Cherry Blossom by Elaine Chiew

Near the window, picking up cubes of mango with a toothpick, that’s where Nai Nai sits every morning. Her teh-tarik beside her, with half a slice of kaya toast. Ever since Sin Yee could remember, these were the first sounds of the morning: the clang of the gate, the drag and slap of her mother’s flip flops going to the food court down the road to get her grandmother’s breakfast, the cry of the parakeet in its cage, the gardener’s shears and the swish of the water hose.


Sin Yee recently discovered a pressed flower and a crinkled note within the vellum-bound Chinese bible Nai Nai read every morning. Despite the daily traffic, the flower though faded was intact, its petals paper-thin, the veins in stark relief. What flower was this? Did it exist in Singapore? The note too was in Japanese, indecipherable.


Nai Nai was a young girl during the Japanese Occupation. This house in which they lived was garrisoned by the Japanese invading army. The soldiers had cycled across the Johore Bahru causeway; Singapore surrendered in two short weeks. These were facts Sin Yee knew, had learned in school, been told by her mother. Her great grandfather had had to hide in the Malaysian jungle for many months.


Sin Yee was chasing a butterfly in the afternoon sunshine when she came face to face with the gardener’s son — an adopted Malay boy who sometimes accompanied his father. He was also nine, dark as burled wood, thin and wiry.  While his father sheared away, he kicked leaves into hillocks. His eyes were pebbly dark in a cupid face.
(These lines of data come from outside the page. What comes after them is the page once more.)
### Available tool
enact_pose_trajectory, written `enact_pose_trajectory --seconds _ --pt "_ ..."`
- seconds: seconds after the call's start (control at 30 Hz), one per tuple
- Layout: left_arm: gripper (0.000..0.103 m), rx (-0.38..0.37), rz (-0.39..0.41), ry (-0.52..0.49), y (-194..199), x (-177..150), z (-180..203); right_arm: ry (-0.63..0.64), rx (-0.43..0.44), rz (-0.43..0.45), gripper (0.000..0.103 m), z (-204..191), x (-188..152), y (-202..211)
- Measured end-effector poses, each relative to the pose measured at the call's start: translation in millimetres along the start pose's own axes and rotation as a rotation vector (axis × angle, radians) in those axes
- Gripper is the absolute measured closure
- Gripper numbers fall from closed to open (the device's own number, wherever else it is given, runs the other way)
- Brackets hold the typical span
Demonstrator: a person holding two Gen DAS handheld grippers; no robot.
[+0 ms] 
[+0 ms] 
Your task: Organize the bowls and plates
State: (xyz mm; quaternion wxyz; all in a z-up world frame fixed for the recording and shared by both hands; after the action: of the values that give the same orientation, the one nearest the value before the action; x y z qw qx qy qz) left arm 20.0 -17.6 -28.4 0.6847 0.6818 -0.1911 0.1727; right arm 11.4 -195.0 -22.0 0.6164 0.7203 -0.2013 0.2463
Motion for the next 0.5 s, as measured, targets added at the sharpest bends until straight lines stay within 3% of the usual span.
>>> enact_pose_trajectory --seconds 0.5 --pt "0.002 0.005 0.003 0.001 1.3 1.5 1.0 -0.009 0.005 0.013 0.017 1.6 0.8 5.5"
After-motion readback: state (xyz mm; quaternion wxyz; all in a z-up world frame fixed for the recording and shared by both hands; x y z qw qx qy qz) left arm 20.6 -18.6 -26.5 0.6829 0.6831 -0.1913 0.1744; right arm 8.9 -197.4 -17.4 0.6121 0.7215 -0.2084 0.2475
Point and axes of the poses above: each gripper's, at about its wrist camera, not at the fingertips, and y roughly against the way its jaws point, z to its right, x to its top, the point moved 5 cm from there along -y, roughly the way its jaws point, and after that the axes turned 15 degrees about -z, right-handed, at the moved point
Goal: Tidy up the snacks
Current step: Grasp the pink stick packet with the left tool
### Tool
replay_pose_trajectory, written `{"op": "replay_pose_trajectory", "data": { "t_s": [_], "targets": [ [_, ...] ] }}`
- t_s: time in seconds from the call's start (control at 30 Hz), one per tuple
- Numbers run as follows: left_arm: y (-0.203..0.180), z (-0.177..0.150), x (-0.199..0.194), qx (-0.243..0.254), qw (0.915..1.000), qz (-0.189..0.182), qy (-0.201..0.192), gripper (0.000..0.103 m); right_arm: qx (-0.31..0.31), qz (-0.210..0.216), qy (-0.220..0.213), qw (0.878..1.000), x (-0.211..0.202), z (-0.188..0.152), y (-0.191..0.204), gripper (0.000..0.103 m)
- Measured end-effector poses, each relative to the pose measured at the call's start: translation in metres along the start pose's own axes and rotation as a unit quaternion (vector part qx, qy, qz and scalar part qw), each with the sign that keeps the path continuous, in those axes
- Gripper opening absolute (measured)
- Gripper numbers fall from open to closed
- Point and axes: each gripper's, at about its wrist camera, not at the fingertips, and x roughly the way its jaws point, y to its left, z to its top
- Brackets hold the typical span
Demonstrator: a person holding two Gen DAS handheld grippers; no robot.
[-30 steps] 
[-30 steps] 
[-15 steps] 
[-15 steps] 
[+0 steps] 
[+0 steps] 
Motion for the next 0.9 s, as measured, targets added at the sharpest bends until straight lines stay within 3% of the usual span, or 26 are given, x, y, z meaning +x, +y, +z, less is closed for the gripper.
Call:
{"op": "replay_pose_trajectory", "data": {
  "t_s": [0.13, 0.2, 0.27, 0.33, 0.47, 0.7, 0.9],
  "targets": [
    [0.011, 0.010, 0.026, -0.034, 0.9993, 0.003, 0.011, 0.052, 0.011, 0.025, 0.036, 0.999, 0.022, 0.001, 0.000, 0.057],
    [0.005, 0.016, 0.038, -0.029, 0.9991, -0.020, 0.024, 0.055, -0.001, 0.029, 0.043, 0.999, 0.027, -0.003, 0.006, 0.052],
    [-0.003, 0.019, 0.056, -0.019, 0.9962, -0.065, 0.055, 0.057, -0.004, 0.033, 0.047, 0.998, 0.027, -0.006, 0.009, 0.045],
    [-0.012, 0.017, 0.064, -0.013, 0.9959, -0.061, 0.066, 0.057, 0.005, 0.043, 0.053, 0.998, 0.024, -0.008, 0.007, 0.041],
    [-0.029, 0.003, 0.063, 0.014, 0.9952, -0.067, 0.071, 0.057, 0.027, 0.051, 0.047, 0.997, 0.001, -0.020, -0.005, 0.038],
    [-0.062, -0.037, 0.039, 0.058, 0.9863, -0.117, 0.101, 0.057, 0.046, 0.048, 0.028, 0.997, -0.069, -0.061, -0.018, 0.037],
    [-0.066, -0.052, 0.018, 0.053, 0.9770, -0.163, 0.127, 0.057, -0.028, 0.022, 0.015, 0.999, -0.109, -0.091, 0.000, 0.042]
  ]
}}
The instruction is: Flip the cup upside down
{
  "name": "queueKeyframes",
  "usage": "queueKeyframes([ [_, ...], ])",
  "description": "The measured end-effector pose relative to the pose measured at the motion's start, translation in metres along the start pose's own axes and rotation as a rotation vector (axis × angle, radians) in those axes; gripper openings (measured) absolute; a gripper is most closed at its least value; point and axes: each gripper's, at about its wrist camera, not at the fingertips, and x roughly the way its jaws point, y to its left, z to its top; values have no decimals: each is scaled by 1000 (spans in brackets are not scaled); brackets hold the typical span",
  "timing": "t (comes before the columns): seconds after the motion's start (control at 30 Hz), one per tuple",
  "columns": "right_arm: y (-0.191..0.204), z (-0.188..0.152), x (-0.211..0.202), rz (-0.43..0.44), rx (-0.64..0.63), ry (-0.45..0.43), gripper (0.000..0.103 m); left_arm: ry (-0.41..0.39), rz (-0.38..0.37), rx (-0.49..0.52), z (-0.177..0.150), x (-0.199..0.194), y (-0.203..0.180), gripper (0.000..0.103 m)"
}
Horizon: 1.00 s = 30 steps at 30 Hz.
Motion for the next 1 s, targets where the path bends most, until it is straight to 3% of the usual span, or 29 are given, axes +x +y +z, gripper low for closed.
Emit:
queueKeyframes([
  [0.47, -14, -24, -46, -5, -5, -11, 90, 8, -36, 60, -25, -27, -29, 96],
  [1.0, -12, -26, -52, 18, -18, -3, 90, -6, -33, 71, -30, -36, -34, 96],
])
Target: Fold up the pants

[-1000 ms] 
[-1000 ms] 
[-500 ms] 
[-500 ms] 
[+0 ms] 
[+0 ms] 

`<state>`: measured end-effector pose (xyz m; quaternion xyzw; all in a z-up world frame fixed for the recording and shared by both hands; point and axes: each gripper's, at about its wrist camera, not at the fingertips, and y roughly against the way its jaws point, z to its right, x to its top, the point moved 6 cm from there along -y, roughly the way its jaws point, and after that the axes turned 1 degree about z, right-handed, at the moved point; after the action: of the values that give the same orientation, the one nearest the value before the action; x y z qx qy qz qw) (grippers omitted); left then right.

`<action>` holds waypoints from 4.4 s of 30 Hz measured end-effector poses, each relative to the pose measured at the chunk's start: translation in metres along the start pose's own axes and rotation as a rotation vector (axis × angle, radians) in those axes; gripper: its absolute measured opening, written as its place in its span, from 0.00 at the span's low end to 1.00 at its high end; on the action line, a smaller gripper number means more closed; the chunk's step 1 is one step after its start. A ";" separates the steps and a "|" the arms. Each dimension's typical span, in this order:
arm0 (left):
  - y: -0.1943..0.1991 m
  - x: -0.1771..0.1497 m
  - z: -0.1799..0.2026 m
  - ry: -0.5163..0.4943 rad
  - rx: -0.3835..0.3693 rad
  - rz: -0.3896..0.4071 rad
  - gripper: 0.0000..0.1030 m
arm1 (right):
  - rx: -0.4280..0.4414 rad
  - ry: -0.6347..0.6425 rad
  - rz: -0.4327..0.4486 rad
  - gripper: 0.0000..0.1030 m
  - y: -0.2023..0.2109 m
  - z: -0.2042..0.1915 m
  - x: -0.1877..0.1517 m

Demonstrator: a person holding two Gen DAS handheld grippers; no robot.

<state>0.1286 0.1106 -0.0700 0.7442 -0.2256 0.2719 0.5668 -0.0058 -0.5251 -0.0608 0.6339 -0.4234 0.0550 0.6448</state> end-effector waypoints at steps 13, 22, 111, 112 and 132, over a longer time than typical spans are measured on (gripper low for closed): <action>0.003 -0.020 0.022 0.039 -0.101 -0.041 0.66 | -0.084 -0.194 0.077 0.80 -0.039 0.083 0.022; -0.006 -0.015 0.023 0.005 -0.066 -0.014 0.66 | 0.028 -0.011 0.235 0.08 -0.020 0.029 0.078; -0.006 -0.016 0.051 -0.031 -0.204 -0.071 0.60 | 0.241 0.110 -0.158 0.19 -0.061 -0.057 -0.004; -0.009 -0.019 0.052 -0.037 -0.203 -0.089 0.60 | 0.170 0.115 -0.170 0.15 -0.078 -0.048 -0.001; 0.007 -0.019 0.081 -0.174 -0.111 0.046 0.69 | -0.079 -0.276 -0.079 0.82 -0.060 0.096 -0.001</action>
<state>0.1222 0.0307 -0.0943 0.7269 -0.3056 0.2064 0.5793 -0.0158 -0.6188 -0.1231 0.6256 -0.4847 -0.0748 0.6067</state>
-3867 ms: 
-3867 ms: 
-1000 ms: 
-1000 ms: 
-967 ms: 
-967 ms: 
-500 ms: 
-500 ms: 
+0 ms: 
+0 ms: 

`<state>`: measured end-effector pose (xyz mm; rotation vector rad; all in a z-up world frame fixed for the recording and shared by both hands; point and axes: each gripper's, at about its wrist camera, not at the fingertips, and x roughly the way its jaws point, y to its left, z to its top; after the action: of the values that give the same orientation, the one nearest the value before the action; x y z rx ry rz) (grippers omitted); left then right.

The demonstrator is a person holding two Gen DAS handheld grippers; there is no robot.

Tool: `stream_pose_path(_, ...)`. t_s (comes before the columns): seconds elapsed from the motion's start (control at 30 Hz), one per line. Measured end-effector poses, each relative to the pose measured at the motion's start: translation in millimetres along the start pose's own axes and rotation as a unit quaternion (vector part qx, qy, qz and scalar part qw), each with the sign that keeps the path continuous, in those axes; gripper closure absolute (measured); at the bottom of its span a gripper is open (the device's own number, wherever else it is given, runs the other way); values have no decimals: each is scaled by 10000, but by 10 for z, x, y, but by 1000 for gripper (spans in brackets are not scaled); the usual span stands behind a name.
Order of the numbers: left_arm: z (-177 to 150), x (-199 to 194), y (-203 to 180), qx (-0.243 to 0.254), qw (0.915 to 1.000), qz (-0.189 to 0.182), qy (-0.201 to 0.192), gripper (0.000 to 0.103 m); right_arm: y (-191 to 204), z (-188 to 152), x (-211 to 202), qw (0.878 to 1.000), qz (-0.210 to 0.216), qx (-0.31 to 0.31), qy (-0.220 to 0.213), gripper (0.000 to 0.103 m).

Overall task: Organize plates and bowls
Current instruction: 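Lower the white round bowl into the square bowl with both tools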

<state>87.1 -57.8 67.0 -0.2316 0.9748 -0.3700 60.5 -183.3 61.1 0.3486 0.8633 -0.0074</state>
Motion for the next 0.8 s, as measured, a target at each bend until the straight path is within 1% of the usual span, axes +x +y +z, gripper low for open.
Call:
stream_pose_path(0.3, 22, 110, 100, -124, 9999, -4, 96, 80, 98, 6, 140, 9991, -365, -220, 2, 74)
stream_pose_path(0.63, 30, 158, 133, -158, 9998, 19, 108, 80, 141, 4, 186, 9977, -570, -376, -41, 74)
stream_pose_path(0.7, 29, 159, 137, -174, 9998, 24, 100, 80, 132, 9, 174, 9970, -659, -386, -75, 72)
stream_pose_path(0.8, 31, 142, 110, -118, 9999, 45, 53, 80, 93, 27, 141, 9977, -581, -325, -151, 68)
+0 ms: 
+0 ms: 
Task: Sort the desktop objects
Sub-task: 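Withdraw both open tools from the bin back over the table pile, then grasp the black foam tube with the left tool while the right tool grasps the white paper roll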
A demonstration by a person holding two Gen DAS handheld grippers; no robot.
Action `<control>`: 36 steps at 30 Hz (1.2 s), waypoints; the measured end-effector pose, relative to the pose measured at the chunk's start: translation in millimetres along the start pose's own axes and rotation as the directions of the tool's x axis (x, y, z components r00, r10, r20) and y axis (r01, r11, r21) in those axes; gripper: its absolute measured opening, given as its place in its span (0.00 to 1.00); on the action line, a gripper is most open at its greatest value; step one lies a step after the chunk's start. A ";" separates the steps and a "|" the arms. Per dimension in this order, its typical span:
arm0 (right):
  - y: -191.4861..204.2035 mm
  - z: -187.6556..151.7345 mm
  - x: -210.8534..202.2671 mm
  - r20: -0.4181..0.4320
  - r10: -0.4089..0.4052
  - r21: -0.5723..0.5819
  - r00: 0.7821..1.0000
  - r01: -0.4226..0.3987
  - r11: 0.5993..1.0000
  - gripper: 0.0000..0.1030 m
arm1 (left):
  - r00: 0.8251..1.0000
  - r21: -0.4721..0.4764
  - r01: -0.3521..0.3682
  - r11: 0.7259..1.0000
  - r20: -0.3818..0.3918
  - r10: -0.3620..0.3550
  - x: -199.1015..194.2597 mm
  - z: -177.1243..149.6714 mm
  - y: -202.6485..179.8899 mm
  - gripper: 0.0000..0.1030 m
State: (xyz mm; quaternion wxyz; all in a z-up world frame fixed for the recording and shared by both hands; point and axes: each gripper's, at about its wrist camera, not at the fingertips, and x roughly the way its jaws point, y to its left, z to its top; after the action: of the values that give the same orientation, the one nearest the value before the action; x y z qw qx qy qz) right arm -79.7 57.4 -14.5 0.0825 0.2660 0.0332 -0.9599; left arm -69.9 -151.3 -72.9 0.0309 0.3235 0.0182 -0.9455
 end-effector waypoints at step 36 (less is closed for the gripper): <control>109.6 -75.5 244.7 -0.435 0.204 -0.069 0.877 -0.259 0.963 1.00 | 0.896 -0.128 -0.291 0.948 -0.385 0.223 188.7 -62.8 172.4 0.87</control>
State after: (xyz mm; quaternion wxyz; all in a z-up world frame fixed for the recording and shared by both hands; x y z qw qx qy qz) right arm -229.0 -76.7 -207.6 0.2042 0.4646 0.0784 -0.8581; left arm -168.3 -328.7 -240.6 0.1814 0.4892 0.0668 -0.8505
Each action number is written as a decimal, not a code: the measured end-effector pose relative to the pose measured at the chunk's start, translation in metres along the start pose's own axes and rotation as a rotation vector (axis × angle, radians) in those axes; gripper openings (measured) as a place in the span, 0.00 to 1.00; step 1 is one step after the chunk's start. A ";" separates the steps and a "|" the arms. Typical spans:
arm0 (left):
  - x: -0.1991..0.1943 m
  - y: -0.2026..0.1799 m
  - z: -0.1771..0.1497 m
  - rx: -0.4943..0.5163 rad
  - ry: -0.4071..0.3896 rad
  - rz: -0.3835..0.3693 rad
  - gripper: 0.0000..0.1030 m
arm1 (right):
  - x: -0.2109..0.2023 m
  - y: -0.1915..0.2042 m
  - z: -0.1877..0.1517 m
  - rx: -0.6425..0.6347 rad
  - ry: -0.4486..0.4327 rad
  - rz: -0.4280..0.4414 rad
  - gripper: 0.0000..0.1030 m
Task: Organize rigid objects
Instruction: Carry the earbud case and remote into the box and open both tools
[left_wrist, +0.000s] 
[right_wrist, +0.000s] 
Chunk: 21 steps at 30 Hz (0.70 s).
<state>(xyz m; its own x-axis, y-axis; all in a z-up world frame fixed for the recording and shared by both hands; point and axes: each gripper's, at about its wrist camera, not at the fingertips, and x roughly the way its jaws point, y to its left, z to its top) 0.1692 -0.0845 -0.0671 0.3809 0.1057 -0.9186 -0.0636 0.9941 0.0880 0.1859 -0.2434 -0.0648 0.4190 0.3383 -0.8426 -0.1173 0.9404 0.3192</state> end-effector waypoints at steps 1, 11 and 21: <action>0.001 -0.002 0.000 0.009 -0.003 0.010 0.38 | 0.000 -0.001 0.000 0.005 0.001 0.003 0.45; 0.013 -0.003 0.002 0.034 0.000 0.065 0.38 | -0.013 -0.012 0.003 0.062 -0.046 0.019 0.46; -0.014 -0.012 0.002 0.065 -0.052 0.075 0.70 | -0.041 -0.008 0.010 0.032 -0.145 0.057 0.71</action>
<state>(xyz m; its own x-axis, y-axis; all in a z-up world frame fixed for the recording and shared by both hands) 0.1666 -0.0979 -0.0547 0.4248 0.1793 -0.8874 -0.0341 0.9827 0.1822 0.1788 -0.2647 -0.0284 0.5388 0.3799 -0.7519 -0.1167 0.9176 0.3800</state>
He held out to her a caterpillar, its legs trembling in the tickle of his palm. Sin Yee gasped. The boy jabbered at her in Malay.


In the evenings, her father was home. Sin Yee heard her mother’s whispered words: ‘useless war stories’, ‘mumbling to herself’, ’old folks’ home’. Sin Yee went into Nai Nai’s bedroom. It was dark inside but Nai Nai wasn’t asleep.  She snuggled in; Nai Nai’s smell was comforting, a mix of tiger balm and hibiscus talcum.

“You found a new friend?” Sin Yee could hear the smile in her voice.

She shook her head. “I don’t understand a word he says.”

“Sometimes friendship can be without words.”

“He’s a boy. I can’t be friends with a boy.”

“Oh, is that so?” Nai Nai stroked her hair. “I had a friend once who came to stay in our house. He stayed a long time. I didn’t understand a word he said either.”

“Was he the one who wrote you that letter?”

Nai Nai chuckled. “You’ve been reading my Bible again?”


The Malay boy brought her all manner of strange things: a kidney-shaped stone, a storm-drenched banana leaf, a red ant, a half-rotted mango, a green-backed beetle. A torrent of words inside him, which he rained upon her. Sin Yee shrugged at the offerings. Then, one day, the boy came and held out both palms. Both upturned, empty. He chattered at her. His father, nearby, overhearing, translated, “Only a smile today.”

Sin Yee’s brow furrowed. “Why?”

“Your turn, he says.”

“My turn to what?”

“To give something.”

Sin Yee looked at the boy. He wore his megawatt grin, flashing white in a sunburned face. She turned tail and ran.


Sin Yee’s mother sat her down at the breakfast table. Nai Nai would have to be moved to a different home, where they cared for people like her twenty-four hours a day.

“Why?” Sin Yee asked.

“She’s not well.”

“She’s fine.”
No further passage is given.